How much would it cost to get your own plan?

You can stay on your parents' plan until you turn 26, even if they no longer claim you as a dependent on their tax return.  But if you file your own taxes and have a relatively low income, you may qualify for a significant tax credit to offset the cost in the exchange in your state.

If your parents still claim you as a tax dependent, your application for coverage through the exchange would include their income as well as yours, although your household size (for percentage of poverty level calculations) would include everyone on your parents' tax return.

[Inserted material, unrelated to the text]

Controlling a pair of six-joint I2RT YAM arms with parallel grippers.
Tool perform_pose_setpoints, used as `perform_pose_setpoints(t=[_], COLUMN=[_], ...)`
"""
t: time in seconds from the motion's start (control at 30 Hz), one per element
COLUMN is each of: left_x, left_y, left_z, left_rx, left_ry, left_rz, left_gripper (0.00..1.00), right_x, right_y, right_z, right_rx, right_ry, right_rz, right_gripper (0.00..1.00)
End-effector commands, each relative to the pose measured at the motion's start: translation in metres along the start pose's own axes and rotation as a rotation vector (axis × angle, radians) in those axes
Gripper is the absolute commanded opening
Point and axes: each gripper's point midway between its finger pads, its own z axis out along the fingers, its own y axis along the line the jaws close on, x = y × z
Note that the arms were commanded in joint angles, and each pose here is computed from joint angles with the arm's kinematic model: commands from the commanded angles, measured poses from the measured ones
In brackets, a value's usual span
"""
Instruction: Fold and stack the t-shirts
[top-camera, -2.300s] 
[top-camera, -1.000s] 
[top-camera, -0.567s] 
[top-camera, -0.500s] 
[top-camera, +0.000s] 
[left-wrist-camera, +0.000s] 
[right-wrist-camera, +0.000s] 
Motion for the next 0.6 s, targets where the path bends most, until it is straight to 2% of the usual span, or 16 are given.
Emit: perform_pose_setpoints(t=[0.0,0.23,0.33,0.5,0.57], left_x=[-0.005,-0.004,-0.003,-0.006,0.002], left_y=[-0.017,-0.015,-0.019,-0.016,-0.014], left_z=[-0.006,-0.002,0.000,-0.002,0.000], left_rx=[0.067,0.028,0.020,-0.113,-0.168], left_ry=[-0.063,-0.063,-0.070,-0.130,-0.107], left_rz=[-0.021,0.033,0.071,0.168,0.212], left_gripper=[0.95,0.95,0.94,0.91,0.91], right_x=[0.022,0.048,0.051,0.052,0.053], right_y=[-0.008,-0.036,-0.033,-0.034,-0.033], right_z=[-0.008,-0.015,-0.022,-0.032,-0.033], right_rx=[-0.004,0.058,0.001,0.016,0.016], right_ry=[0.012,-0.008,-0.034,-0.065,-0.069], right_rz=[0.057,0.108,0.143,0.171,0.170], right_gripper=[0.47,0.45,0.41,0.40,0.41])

Catastrophic individual plans can be purchased in the individual market (on or off-exchange) by applicants under age 30, and the premiums are a little less than bronze plan rates. But subsidies aren't available on catastrophic plans, which means they probably aren't the best option if your income makes you subsidy-eligible.

If your income is under 138% of the poverty level (a little over $16,000/year for a single individual), you may qualify for Medicaid, depending on whether your state has accepted federal funding to expand Medicaid under the ACA. 

Do you live near your parents?

If you remain on your parents' plan but don't live near them, you may find that you don't have access to in-network doctors in your area. Depending on what type of plan they have (ie, HMO, PPO, EPO, POS), you may or may not have coverage for out-of-network providers in a different area. Even if you do, it will cost more than it would to see an in-network provider.

Getting your own plan might make the most sense if you live far away from your parents.

Do you want maternity coverage?

Maternity coverage has been included on group plans with 15 or more employees since 1978. Thanks to the ACA, it's now included on all individual and small group plans as well, including maternity coverage for dependents. 

But large group plans (50+ employees) are not required to cover maternity care for dependents, other than prenatal care (ie, labor and delivery do not have to be covered for dependents on large group plans).

You can check with your parents' plan to see if it includes maternity coverage for dependents. If it doesn't, you may want to get your own plan (through your own employer, in the individual market, or Medicaid if you're eligible) to ensure that you have maternity coverage.

Are you married?

You're still eligible to be on your parents' plan until you turn 26, regardless of whether you're married or not. But the plan does not have to extend coverage to your spouse or kids. It's up to you whether you want to be on the same plan with your spouse, but doing so will require you to come off your parents' plan.